It must therefore have been a little frustrating for Doyle not to be able to involve his detective hero Sherlock Holmes in this mysterious and frightening world. What exciting scenes, puzzling scenarios and scary moments he could have created if he had allowed himself this guilty pleasure. But he had established Sherlock Holmes as a purely rational detective investigating real crimes with logical solutions. He knew that he would be weakening Holmes’ appeal and powers if he involved him with ghosts and other creatures from beyond the grave where logicality had no foothold. As Holmes memorably observed in ‘The Sussex Vampire’, ‘This Agency stands flat-footed upon the ground and there it must remain. This world is big enough for us. No ghosts need apply.’
Nevertheless, Doyle did tease his readers with suggestions of supernatural interventions in two of Holmes’ cases. In the aforementioned ‘The Sussex Vampire’ it was implied that a bloodsucking fiend was at work in the Ferguson household; and in
The Hound of the Baskervilles
, for some time the reader is unsure whether the phantom beast of the title really does exist. Even at the climax of the novel, when the hound finally makes its appearance — ‘Fire burst from its open mouth, its eyes glowed with a smouldering glare, its muzzle and hackles and dewlap were outlined in flickering flame’ — we are still not absolutely certain that the thing is of flesh and blood and not a spectre from the pit. It is only when the creature howls with pain after Holmes has shot it several times that we are assured that the beast is mortal.
Despite these deceptive forays into the realms of the unknown Doyle actually stopped short of presenting the Great Detective with a real supernatural mystery. Other writers, perhaps seeing a niche gap in the market, took advantage of Doyle’s reticence and around the end of the nineteenth century there was a rack of ghost detectives materializing in print. 1898 saw the first appearance of Flaxman Low in
Pearson’s Magazine
. Low was a sleuth cast clearly in the Holmes mould: clever, well read, possessing strong deductive powers with the ability to discern clues where others failed to do so. The marked difference between Low and his Baker Street counterpart was that he specialized in solving problems of a supernatural nature. Low was the joint creation of Kate Prichard and her son Hesketh who published the tales under the pen name of E. and H. Heron. Hesketh was a friend and admirer of Conan Doyle and the Holmes influence on the stories is marked, especially in the two final cases where Low encounters the Moriarty-like figure of Kalmarkane. This collection brings Low and Holmes together as an intriguing double act in ‘The Things That Shall Come Upon Them’.

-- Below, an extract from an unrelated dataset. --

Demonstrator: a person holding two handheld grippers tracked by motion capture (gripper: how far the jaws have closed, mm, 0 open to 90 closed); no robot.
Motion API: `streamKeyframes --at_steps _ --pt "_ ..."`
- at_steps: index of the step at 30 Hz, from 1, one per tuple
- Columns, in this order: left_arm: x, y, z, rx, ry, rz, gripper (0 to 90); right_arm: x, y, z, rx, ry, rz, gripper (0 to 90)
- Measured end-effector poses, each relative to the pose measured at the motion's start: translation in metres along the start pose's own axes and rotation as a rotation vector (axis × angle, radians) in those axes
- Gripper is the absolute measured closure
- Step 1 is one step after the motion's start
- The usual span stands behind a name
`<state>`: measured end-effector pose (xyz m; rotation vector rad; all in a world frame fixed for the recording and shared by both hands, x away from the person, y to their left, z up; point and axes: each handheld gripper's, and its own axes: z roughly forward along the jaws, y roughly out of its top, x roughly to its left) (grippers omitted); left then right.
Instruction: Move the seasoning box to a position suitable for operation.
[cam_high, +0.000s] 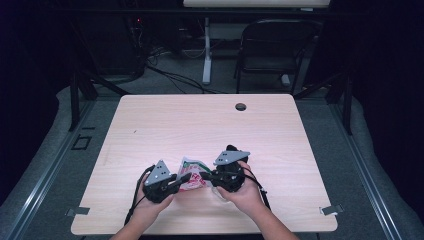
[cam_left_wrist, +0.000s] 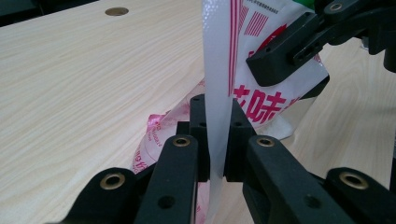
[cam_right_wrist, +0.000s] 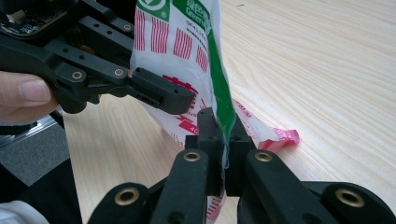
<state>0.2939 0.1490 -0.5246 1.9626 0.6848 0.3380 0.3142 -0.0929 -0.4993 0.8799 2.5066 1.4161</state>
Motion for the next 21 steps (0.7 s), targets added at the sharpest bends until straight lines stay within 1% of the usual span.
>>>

Other spook sleuths followed in Low’s wake. Most notably there was Algernon Blackwood’s John Silence, who first appeared in 1908, and Carnacki the Ghost Finder penned by William Hope Hodgson. Carnacki, who made his debut in 1910, is of particular interest because not all his cases turned out to be supernatural ones. On occasion human agencies were at the root of the various upheavals. Usually there is a chamber or a specific location that needs to be examined and carrying his trusty electric pentacle, Carnacki approaches the scene in very much the same way that Holmes does in many of his cases, with a close observation of the area searching for clues. You can observe how these two sleuths fare together in ‘The Grantchester Grimoire’, one of the tales in this volume.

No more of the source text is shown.